I guess that it must be proof of sorts that we live in a pretty OK residential area … and also that Blondie and I are snoopy and stand on our rights and obligations as citizens, in that we have had cause to call the San Antonio Police Department twice in three days, and both times officers of the gendarmerie appeared within about twenty minutes or half an hour of the time we called. Yes, we are those neighbors … well, not the kind of ‘those neighbors’ who unite the other neighbors in disbelieving horror, but the other kind of ‘those neighbors’ – the ones who know other neighbors casually to speak to, who note and recognize things which are curious and out of normal order, and are not afraid to speak up and tell someone in ostensible authority. Like whoever is on the other end of the non-urgent telephone number.
This is what good neighborhoods are made of – not gates, security fences with combinations, private patrols, and not middle-class values and paychecks. It is also a relatively fragile construct, because once the forces of darkness and unrestrained disruption/criminality take over, it is damn hard to get control back. The people who live in a place must have an element of effective control over it through the soft power of social control – backed up by civil law, otherwise it’s a straight shot to gangbangers shooting up at random, kids sleeping in bathtubs or on the floor, and 24-hour mercantile establishments with their cashiers behind bullet-proof glass bastions and metal shutters over the windows.
I don’t want to live in a neighborhood like that – probably neither did George Zimmerman – and so this why Blondie and I take our phones with us when we run in the wee hours of the morning, and walk the doggies in the slightly-less-wee-hours. Mess with our neighborhood – we will dial 311 and explain the mess to the obliging dispatcher. Maybe this explains the difference between red and blue states at the working-class level. Here in the last redoubt of red-land, we still believe that we can hold fast; we can keep our neighborhood a place where you can walk the dog, let the kiddies play in the front yard, put garden ornaments of nominal value in the front yard and have faith they will remain there – and go running and dog-walking at all hours with a feeling of relative security. It’s just how we roll.
Sunday morning we found an all-terrain bike thrown down on the grass verge which lines a seasonal watercourse/storm drain which runs through the neighborhood from top to bottom; thrown down flat on the grass, not propped up against the fence or on the kickstand, and no sign of an owner anywhere in sight. After come consultation, Blondie called the police to report finding some obviously stolen and abandoned property. An officer came to the house, looked over the bike and took down the serial number. He said he’d call if he found any reports of it being stolen, but admitted that we’d probably have better luck ourselves in finding the proper owner – assuming that it was stolen from within the neighborhood.

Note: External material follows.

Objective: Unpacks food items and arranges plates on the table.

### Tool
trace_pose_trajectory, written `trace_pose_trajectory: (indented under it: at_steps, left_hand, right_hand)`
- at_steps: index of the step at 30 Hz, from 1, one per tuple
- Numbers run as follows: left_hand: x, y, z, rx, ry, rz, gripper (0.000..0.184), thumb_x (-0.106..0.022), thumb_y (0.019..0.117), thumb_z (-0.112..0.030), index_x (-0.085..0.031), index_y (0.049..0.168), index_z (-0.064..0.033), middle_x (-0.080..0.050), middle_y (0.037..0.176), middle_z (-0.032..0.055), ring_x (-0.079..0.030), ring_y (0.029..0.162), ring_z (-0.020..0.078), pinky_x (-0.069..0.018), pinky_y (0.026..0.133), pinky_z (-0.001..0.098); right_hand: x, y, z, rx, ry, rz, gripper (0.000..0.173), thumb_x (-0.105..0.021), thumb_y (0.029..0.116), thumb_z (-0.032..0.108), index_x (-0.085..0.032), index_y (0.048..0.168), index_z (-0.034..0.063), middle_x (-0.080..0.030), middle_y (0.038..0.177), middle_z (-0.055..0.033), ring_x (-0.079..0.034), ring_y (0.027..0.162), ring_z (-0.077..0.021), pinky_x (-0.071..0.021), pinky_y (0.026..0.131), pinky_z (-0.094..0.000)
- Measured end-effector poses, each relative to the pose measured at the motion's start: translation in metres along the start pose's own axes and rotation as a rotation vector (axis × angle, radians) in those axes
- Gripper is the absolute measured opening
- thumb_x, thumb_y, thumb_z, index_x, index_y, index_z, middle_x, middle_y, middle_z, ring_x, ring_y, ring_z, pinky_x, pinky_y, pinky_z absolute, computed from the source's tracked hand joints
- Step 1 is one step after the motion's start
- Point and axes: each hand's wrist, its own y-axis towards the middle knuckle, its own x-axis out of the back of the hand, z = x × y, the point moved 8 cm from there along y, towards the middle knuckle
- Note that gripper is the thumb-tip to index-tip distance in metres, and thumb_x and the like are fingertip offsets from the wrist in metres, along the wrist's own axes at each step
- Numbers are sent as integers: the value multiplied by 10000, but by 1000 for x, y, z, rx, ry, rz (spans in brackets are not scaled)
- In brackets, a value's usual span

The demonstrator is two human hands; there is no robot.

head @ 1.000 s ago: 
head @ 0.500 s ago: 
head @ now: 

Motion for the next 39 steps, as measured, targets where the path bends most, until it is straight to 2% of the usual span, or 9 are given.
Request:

Also, I don’t think he wanted to go through the hassle of stuffing it in the back of his cruiser, taking it back to the property room at the station and filling out more paperwork. The bike is not one of the expensive top-end models, either, although there are some after-market add-ons. We’ve put out the word to those neighbors who are also observant, but no luck so far; there just aren’t many bicyclists other than kids here – and it’s not a kid’s bike. (All the adjustments are for an adult, and a tall one at that.)
There may be some juvenile thieves actively working the neighborhood again, too – last month we found a woman’s purse, again by the seasonal creek; wallet, keys and all inside, with credit and ID cards and checkbook there, but minus thirty dollars in cash. We were going to take it back to the house and see if there was anything with a telephone number on it, but on the way, we walked past the house where it had been stolen (from the front seat of an unlocked truck twenty minutes before) and the owner recognized it. We’ve been watchful ever since.
On Tuesday mid-morning, it was a slightly battered car parked in front of a house down the road; with a young man deeply asleep or unconscious in the driver’s seat. Blondie tapped on the window; he stirred but didn’t wake up. I’ve only ever seen one person asleep in their vehicle here; on a Sunday morning in the back of a pick-up parked in a driveway, and I could smell beer from fifteen feet away. In this case, it could be also an overdose, a diabetic coma or even an injury from a car accident not immediately visible – so, again the the SAPD non-emergency number. We did feel a little foolish, when it turned out that yes, he was just asleep – but the officers told us that there had been more crimes unraveled when a neighbor noticed something odd or out of place and called it in than ever had been solved by straight detective work. So we have that going for us.